• ABOUT THIS TASK:
When you reach the line in the listing below that contains "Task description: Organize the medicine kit", begin returning lines exactly as written, and stop after the line that contains "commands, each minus". Return no other lines.

** INFORMATION GIVEN follows **

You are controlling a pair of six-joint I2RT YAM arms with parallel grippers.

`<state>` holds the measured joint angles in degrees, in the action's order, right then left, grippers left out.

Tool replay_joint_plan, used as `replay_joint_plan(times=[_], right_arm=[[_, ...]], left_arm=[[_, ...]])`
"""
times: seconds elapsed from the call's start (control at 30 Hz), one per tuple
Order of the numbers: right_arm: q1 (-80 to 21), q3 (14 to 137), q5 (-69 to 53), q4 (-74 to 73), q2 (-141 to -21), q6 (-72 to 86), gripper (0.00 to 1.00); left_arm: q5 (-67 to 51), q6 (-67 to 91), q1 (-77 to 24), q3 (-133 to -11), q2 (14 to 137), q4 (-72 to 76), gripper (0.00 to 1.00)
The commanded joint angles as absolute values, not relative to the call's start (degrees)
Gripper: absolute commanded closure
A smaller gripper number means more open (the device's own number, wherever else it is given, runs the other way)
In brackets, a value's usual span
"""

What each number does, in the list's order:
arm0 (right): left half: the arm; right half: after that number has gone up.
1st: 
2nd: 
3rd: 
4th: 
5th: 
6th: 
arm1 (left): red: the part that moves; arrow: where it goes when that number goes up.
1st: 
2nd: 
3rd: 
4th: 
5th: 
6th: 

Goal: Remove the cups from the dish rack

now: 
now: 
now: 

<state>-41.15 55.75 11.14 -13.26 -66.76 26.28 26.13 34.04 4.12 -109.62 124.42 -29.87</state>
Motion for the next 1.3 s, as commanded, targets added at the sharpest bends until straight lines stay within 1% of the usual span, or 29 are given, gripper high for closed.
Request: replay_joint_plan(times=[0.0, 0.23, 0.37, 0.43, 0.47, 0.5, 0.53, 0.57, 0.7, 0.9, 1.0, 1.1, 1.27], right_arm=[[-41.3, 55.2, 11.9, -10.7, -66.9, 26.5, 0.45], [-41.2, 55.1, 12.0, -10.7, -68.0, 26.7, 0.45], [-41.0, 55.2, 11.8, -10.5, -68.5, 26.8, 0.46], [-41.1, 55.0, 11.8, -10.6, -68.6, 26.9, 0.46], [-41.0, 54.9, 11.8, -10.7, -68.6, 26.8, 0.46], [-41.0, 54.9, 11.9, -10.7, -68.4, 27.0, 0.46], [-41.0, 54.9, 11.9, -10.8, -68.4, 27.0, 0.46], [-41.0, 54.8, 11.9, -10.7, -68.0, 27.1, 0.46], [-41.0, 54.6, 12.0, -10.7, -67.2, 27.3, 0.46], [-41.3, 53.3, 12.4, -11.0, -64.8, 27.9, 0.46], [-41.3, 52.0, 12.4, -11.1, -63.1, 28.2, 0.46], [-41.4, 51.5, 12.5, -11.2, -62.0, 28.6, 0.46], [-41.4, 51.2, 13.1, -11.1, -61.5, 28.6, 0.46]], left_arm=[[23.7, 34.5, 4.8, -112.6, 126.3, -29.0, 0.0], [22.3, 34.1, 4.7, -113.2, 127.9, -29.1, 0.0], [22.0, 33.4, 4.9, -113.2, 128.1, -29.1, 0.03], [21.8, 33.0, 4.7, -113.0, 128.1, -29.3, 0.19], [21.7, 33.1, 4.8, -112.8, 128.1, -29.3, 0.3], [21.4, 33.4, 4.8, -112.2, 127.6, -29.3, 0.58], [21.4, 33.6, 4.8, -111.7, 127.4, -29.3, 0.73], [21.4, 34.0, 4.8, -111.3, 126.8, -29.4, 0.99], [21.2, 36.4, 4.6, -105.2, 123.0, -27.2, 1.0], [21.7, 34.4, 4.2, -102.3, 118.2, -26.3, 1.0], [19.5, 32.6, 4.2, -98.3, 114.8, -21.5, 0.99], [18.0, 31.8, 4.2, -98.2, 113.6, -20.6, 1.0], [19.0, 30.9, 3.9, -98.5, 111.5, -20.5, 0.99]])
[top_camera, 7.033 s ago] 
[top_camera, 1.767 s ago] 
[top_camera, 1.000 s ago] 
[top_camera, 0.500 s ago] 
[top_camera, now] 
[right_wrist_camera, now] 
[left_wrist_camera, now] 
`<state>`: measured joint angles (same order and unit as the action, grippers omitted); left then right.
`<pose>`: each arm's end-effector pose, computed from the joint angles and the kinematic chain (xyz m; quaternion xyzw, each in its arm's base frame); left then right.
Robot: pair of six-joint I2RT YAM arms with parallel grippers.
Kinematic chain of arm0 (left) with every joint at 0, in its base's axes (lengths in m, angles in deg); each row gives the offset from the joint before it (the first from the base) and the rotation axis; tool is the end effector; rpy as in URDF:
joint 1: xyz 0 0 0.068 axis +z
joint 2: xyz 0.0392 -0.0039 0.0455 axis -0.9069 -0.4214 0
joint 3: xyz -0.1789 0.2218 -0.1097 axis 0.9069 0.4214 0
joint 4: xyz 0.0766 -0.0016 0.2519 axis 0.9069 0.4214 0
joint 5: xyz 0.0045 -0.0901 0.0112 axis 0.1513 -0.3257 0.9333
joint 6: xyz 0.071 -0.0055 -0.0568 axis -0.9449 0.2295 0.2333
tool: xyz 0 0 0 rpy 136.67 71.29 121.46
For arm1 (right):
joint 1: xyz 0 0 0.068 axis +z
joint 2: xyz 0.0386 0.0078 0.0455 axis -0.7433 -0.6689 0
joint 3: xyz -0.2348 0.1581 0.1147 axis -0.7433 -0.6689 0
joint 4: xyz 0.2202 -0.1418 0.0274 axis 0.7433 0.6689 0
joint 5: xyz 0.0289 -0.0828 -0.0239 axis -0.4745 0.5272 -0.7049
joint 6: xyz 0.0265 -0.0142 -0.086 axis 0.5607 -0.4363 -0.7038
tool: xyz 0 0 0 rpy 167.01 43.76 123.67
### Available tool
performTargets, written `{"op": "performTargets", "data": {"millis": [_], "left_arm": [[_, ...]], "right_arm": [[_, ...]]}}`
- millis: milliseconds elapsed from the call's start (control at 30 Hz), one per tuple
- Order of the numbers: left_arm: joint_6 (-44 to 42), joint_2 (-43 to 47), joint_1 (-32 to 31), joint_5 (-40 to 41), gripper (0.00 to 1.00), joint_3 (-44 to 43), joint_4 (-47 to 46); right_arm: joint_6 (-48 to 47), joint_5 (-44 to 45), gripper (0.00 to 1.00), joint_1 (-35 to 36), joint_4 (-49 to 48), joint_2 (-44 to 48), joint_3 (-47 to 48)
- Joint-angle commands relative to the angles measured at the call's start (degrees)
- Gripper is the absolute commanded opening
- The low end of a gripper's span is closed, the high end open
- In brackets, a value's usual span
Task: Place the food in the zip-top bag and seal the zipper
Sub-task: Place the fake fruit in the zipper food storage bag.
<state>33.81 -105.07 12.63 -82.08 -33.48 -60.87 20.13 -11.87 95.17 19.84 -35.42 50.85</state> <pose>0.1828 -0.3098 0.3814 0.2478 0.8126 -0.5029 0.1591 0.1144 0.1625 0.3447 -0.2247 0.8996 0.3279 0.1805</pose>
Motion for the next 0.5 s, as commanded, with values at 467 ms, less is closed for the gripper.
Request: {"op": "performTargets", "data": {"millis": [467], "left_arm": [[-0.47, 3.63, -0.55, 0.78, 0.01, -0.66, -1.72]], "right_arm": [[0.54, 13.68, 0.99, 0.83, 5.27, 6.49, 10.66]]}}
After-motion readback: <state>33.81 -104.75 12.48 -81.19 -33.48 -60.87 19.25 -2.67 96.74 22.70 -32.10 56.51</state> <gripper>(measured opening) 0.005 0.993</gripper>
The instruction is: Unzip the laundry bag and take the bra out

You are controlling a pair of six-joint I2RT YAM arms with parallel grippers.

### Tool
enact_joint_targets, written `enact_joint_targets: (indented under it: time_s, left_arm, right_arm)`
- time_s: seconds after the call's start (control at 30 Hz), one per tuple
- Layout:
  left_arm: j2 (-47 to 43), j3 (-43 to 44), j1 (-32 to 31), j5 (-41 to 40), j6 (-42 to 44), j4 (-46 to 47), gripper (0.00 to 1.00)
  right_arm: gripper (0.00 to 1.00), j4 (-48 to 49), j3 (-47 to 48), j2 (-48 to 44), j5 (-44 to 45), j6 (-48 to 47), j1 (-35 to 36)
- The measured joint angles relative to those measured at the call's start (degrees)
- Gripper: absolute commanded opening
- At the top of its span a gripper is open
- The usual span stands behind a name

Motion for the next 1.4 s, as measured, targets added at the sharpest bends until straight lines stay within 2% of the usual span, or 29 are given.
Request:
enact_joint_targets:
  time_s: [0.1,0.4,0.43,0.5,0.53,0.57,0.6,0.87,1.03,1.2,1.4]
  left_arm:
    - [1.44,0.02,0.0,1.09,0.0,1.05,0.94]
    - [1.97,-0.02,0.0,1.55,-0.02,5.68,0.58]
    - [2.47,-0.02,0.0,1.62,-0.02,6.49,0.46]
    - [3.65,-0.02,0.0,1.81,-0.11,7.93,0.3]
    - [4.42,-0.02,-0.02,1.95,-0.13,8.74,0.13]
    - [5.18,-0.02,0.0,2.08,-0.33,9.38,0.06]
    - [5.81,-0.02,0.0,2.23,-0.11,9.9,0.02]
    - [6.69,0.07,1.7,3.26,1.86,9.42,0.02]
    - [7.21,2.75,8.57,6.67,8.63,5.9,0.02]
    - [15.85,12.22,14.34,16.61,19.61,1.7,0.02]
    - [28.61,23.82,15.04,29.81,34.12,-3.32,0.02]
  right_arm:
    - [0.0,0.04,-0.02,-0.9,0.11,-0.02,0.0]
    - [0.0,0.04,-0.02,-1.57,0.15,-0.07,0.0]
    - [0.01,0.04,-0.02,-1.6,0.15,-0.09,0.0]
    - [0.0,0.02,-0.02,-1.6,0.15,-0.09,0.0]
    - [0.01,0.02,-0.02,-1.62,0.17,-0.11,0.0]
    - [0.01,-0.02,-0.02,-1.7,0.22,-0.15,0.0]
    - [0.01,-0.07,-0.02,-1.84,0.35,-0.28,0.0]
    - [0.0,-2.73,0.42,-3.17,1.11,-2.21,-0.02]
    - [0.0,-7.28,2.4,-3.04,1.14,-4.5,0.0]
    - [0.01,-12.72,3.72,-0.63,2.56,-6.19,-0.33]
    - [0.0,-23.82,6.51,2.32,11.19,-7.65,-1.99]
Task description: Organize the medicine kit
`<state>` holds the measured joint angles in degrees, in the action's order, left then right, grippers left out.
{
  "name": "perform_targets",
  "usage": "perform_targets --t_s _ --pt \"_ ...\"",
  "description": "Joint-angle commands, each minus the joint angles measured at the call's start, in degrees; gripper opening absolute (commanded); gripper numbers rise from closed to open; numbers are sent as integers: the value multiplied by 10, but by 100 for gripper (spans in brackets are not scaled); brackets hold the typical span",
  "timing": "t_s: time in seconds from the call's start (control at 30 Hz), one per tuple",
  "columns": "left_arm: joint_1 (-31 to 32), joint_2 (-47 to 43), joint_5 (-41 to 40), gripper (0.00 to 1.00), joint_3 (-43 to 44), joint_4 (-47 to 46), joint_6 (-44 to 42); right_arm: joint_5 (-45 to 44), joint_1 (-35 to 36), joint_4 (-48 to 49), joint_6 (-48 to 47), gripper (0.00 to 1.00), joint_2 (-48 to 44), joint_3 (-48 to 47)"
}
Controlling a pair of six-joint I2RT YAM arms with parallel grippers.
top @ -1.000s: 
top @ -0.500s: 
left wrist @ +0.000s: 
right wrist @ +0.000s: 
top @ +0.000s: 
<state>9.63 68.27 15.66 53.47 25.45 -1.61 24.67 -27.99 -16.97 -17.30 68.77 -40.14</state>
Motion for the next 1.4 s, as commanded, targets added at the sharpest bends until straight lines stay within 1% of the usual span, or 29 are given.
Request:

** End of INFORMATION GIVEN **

• TASK RESULT:
Task description: Organize the medicine kit
`<state>` holds the measured joint angles in degrees, in the action's order, left then right, grippers left out.
{
  "name": "perform_targets",
  "usage": "perform_targets --t_s _ --pt \"_ ...\"",
  "description": "Joint-angle commands, each minus the joint angles measured at the call's start, in degrees; gripper opening absolute (commanded); gripper numbers rise from closed to open; numbers are sent as integers: the value multiplied by 10, but by 100 for gripper (spans in brackets are not scaled); brackets hold the typical span",

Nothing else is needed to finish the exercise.